Há muito tempo nas águas da Guanabara
O dragão do mar apareceu
Na figura de um bravo marinheiro
A quem a história não esqueceu
Conhecido como almirante negro
Tinha a dignidade de um mestre-sala
E ao acenar pelo mar, na alegria das regatas
Foi saudado no porto
Pelas mocinhas francesas
Jovens polacas e por batalhões de mulatas

Rubras cascatas
Jorravam das costas dos negros
Entre cantos e chibatas
Inundando o coração
Do pessoal do porão
Que a exemplo do marinheiro gritava, então:

Glória aos piratas, às mulatas, às sereias,
Glória à farofa, à cachaça, às baleias,
Glória a todas as lutas inglórias
Que através da nossa história
Não esqueceram jamais.........

Salve o almirante negro
Que tem por monumento
As pedras pisadas do cais

(Mas, salve...)

Salve o almirante negro
Que tem por monumento
As pedras pisadas do cais

Letra censurada:

O Mestre-Sala dos Mares

João Bosco e Aldir Blanc

Há muito tempo nas águas da Guanabara
O dragão do mar apareceu
Na figura de um bravo feiticeiro
A quem a história não esqueceu
Conhecido como navegante negro
Tinha a dignidade de um mestre-sala
E ao acenar pelo mar, na alegria das regatas
Foi saudado no porto
Pelas mocinhas francesas
Jovens polacas e por batalhões de mulatas

Rubras cascatas
Jorravam das costas dos santos
Entre cantos e chibatas
Inundando o coração
Do pessoal do porão
Que a exemplo do feiticeiro gritava, então:

Glória aos piratas, às mulatas, às sereias,
Glória à farofa, à cachaça, às baleias,
Glória a todas as lutas inglórias
Que através da nossa história
Não esqueceram jamais.........

Salve o navegante negro
Que tem por monumento
As pedras pisadas do cais

(Mas, salve...)

Salve o navegante negro
Que tem por monumento
As pedras pisadas do cais

Carlos Barretto  disse...

Bom dia, Professor.
De volta?
Ótimo 2009 para vc.

Unknown disse...

Bom dia, meu caro.
Vc anda muito bem informado sobre o Quenzão...eheh.
Esta ano é o Dalcídio, que terá sua obra reeditada, e ano que vem o João de Jesus. Desfilaremos juntos este ano, na última ala da escola.
Quanto ao Mestre Sala dos Mares, uma das minhas composições preferidas da dupla, sempre senti um quê de samba enredo.
Bacana o link, obrigado.
Mas o melhor mesmo foi a minha leitura de final de ano no Marajó, a Agenda do velho André.
Diga a ele que gostei muito, e me emocionei com a, digamos, mezzo ficção mezzo realidade.
A sensação de conhecer os personagens - fui aluno do Jonatas, aliás muito bem descrito pelo André...eheh - é muito legal.
Dê meus parabéns ao papi, figuraça!
E até o final do mes começo a ler A Batalha.
Obrigadíssimo pelos presentes.
Abs

Unknown disse...

Sim professor, de volta mas só no Flanar, até o final de janeiro...eheh
Feliz 2009 pra vc tb, pra dona Adriana e pros meninos.
Abs

Anônimo disse...

Bosco e Blanc, só tinha que dar mesmo em clássico.

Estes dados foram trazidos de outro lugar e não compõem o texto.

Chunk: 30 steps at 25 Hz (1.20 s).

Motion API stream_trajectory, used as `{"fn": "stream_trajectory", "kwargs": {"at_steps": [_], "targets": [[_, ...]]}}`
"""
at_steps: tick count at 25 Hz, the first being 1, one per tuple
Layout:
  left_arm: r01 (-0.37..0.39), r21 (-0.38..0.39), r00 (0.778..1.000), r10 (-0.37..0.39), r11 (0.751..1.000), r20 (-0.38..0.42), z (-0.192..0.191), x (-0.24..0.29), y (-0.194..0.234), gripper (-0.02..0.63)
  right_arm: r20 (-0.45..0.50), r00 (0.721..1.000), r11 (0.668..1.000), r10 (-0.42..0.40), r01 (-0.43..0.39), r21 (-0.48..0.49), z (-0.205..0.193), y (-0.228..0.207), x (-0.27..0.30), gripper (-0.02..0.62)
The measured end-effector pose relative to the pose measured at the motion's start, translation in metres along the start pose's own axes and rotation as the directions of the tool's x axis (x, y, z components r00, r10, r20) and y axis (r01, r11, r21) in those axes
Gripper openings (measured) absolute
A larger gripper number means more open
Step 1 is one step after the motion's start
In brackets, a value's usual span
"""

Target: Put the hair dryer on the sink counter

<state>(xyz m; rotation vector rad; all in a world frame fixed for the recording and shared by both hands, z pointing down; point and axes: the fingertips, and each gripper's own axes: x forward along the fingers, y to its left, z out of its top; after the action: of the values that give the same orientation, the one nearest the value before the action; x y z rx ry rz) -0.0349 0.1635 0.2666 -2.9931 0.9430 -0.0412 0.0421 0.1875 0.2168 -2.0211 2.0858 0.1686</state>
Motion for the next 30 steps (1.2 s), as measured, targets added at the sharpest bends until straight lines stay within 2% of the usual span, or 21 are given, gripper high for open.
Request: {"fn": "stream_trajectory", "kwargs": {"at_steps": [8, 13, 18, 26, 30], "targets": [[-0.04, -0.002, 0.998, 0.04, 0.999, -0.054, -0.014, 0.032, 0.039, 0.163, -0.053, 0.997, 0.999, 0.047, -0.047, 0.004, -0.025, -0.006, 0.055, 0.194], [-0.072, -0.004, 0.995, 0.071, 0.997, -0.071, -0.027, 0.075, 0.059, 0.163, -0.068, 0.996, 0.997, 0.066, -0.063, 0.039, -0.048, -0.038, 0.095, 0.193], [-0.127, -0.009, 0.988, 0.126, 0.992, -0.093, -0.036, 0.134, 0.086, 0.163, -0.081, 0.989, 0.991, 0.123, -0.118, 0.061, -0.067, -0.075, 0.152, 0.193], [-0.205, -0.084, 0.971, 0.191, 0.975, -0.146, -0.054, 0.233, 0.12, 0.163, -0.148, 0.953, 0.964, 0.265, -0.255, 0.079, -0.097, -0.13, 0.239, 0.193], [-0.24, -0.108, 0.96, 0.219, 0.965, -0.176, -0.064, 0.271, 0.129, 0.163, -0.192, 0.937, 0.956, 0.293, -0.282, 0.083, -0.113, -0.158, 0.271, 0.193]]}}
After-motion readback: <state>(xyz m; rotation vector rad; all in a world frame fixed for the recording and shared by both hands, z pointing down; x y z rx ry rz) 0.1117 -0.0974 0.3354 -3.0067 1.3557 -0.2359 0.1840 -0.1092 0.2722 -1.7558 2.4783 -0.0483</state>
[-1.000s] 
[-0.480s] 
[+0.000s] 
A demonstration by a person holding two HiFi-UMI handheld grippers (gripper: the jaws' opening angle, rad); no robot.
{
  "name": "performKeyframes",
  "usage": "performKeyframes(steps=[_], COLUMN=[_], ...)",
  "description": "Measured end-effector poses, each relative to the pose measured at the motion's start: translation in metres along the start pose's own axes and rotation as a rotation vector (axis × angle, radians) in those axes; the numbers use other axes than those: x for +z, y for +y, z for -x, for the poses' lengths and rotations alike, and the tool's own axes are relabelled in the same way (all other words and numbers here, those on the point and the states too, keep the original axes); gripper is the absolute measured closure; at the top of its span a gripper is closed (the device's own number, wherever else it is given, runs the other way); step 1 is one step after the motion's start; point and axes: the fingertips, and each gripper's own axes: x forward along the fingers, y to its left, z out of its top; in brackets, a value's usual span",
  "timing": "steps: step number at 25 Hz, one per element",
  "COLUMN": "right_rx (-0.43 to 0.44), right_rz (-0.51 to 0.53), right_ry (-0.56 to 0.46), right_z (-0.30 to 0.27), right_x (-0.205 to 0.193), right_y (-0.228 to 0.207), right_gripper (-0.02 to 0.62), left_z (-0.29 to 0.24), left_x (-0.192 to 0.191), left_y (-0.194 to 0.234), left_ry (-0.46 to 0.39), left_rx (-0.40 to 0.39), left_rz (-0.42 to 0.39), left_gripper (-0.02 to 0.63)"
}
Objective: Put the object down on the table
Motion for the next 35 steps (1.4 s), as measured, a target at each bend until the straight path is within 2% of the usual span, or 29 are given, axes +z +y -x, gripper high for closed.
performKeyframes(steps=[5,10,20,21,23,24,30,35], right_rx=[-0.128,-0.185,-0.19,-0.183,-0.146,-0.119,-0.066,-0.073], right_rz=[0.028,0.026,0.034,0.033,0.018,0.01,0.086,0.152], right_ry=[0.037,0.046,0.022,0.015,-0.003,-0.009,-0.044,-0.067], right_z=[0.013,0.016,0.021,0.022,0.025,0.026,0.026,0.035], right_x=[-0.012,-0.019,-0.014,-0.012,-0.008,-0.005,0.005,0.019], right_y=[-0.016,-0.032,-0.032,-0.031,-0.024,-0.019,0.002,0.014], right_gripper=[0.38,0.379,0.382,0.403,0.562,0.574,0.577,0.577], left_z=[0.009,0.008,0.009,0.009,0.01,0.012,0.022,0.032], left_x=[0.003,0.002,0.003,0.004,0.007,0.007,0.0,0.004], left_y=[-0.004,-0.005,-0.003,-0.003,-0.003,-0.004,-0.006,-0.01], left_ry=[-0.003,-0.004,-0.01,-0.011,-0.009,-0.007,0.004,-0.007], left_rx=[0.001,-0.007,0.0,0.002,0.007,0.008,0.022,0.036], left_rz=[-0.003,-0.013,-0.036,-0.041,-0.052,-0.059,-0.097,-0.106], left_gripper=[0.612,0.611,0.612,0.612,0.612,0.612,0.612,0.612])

A "A Agenda do Velho Comunista", é leitura obrigatória para quem quer começar a entender sobre a violência e o nó-cego-e-de-cegos que o Brasil gerou e amamenta.

Ele vai gostar de saber que você gostou.

Aliás, ele me mandou um artigo por email sobre a "tal da crise". Pstei lá no xipaia. Os personagens estão por lá, de novo, e à beira do lago do Oriboca.

Boa leitura com a "A Batalha do Riozinho do Anfrísio". Ele escreveu este livro depois de uma pesquisa de anos, inclusive, quando eu tinha uns 14/15 anos, subimos o Velho Chico, de Penedo rumo à Propriá, local de saída do seu avô, meu bisa, Coronel da caatinga, André Avelino.